Ruhrfestspiele: Angela Winkler sticht alle aus
„Happy End“ bei den Ruhrfestspielen bietet Unterhaltung. In Brechts Stück stiehlt die Schauspielerin als Frau in Grau Kollege Peter Lohmeyer (Bill) die Show.
Recklinghausen. Was für ein Happy End! Aber wo "Happy End" drauf steht, sollte auch eins drin sein - oder zwei oder drei? Also: Bill bekommt Lilian (oder umgekehrt), die Dame in Grau bekommt Hanibal, und kann ihre Prothese abschnallen, denn sie hat auf einmal wieder ein gesundes Bein.
Schließlich werden viele schlimme Gangster fromme Heilsarmisten. Dorothy Lane alias Elisabeth Hauptmann (1897-1973) hat sich das "Happy End"-Feuerwerk ausgedacht, Bertolt Brecht schrieb die Texte für die Songs, die Kurt Weill vertonte, und 1929 war die Uraufführung.
Jetzt ist das Stück Gast der Ruhrfestspiele. Im Berliner Theater am Schiffbauerdamm war es ursprünglich gefloppt, obwohl mit Brecht, Weill und Hauptmann drei Erfolgsautoren am Werke waren, die mit der "Dreigroschenoper" reüssiert hatten.

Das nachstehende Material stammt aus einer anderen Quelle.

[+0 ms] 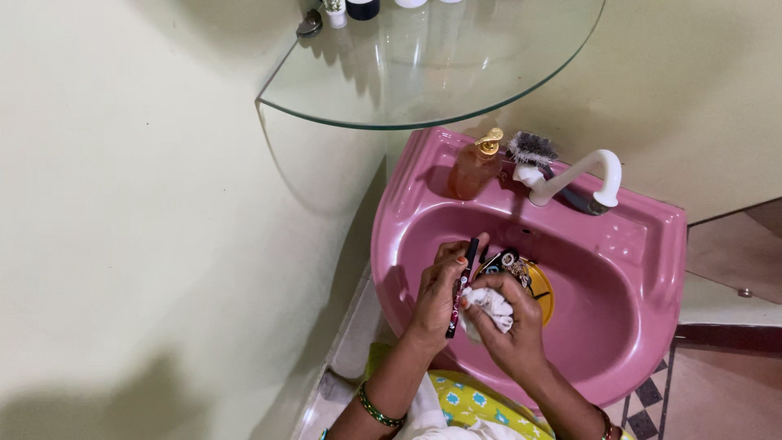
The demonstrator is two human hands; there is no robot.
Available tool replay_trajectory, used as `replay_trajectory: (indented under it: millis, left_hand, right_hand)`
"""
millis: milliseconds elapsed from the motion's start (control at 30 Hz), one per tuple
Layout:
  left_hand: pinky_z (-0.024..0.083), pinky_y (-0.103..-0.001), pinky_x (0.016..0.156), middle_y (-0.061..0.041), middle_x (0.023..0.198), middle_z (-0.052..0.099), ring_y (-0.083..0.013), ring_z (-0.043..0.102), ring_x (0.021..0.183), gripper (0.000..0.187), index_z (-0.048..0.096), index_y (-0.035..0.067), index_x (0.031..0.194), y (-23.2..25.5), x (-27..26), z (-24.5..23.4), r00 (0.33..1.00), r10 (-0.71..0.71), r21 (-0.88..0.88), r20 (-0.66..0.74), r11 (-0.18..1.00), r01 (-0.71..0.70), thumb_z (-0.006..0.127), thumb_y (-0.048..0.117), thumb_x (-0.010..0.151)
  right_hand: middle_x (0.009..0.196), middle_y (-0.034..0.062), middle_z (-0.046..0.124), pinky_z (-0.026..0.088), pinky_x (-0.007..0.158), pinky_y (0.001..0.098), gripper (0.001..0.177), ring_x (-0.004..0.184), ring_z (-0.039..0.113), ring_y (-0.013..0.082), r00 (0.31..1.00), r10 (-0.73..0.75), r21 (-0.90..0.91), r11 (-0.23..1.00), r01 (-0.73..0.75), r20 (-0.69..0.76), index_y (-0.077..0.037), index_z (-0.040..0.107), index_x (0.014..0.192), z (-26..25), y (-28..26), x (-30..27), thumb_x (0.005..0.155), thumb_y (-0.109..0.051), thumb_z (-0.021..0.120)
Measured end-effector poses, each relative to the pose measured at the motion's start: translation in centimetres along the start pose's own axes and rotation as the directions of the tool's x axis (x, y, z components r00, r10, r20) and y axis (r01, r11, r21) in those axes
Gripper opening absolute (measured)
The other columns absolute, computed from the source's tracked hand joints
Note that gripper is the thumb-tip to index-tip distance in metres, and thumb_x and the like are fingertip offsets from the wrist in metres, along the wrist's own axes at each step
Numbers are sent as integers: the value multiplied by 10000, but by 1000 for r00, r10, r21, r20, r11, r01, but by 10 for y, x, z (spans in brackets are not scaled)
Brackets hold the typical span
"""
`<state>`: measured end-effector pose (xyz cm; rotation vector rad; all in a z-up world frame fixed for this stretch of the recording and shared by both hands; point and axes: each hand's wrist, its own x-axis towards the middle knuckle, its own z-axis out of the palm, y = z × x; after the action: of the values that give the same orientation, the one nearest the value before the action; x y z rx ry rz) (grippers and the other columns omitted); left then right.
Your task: The person wipes various small jewelry items and hair accessories with a white cloth over a pink sink. They handle each item individually, wiping it and placing it into a clear plastic container on a glass shelf.
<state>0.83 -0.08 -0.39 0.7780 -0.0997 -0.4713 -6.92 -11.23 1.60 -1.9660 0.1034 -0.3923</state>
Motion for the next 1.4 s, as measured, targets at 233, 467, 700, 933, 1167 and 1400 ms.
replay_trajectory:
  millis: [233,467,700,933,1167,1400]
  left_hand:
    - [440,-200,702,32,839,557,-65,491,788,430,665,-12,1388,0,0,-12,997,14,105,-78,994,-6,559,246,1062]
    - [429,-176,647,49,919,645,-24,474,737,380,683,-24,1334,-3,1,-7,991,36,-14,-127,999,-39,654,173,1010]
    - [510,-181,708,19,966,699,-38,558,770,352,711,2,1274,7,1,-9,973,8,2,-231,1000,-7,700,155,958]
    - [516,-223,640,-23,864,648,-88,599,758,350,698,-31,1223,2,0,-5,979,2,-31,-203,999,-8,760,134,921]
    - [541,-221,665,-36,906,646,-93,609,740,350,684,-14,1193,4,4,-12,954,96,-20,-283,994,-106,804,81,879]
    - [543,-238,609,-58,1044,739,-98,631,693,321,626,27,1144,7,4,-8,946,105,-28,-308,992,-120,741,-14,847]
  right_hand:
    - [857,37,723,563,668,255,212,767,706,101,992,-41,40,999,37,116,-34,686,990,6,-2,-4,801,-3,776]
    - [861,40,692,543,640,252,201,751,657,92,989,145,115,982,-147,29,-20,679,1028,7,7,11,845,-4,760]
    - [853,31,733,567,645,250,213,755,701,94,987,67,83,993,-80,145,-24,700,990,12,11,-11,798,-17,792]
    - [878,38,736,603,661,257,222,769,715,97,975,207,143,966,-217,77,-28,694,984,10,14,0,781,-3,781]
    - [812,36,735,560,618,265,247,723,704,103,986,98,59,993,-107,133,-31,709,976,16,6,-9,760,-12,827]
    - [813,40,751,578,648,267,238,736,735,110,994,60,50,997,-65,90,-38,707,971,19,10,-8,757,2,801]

Man sieht dem Stück an, woran es dramaturgisch hapert. Brecht hat in den Text der Hauptmann stark eingegriffen, hat etwa die Rolle des Gangsterchefs reduziert, um die Rolle der Dame in Grau aufzuwerten. Davon profitierte früher Helene Weigel, und jetzt ist es Angela Winkler, die dem als Hauptattraktion gesetzten Peter Lohmeyer (Bill) die Show stiehlt.
Dazu braucht es aber auch einen Regisseur wie den einstigen Skandal-Spezialisten Jérôme Savary, der die dramaturgische Schwäche noch betont, indem er die Winkler offenbar zu munterem Chargieren angetrieben hat. Man fühlt sich wie beim Auftritt der Hexe im Märchen, wenn die Heroine mit krächzender Stimme an die Rampe tritt. Schaurig schön.

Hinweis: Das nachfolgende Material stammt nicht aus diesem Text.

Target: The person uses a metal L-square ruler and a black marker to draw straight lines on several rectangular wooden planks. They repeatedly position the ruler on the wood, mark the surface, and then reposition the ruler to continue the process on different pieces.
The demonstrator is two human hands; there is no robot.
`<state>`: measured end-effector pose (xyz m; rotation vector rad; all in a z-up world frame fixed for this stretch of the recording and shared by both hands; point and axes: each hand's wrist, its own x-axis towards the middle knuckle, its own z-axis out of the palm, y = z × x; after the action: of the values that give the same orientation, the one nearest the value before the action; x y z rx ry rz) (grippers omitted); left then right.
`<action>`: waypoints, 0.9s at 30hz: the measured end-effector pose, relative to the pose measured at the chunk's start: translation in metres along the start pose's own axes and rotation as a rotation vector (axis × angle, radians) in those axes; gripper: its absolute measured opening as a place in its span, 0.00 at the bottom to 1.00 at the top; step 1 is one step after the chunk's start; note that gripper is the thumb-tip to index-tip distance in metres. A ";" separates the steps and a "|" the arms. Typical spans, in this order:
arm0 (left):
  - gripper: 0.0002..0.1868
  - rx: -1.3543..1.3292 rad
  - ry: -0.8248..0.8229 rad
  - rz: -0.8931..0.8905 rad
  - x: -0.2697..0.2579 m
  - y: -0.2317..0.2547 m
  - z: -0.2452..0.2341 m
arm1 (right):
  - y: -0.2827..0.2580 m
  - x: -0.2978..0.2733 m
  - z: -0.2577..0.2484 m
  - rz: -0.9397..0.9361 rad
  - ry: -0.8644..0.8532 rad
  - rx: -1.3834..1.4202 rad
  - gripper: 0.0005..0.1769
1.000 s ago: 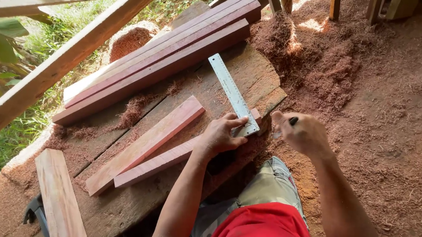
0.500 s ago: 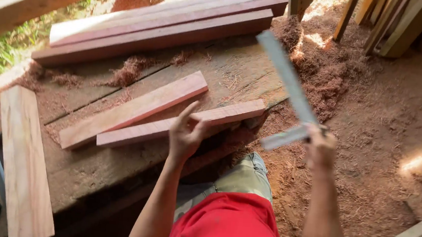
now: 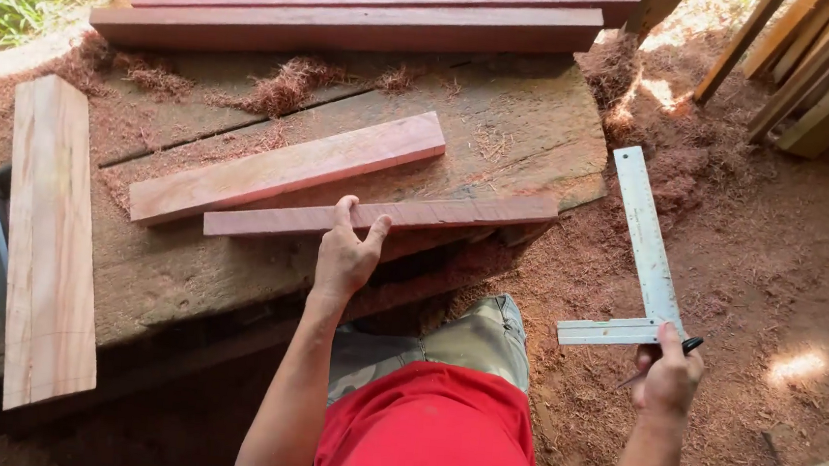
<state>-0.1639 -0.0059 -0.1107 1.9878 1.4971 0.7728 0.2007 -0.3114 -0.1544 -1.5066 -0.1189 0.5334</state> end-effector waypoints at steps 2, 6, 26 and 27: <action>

Lohmeyer hingegen bekommt nur einen verkniffenen Paten auf Ruhrpottniveau hin. Man versteht so dann schon, dass er vor der Dame in Grau kuscht. Man versteht allerdings nicht, warum sich ihm die Heilsarmeeaktivistin Lilian (Anneke Schwabe) so unvermittelt an den Hals schmeißt.
Diese Verbindung bringt jedenfalls den Chicago-Gangster ganz schön in die Bredouille, verpasst er doch wegen ihr einen von der Dame in Grau geplanten Bankraub. Da flüchtet er dann zur Heilsarmee, wo ihn aber seine aufgebrachten Kumpane finden. Als die dann erkennen, dass der blaue Heilsarmeezwirn eine prima Tarnung ist, löst sich alles in Wohlgefallen auf.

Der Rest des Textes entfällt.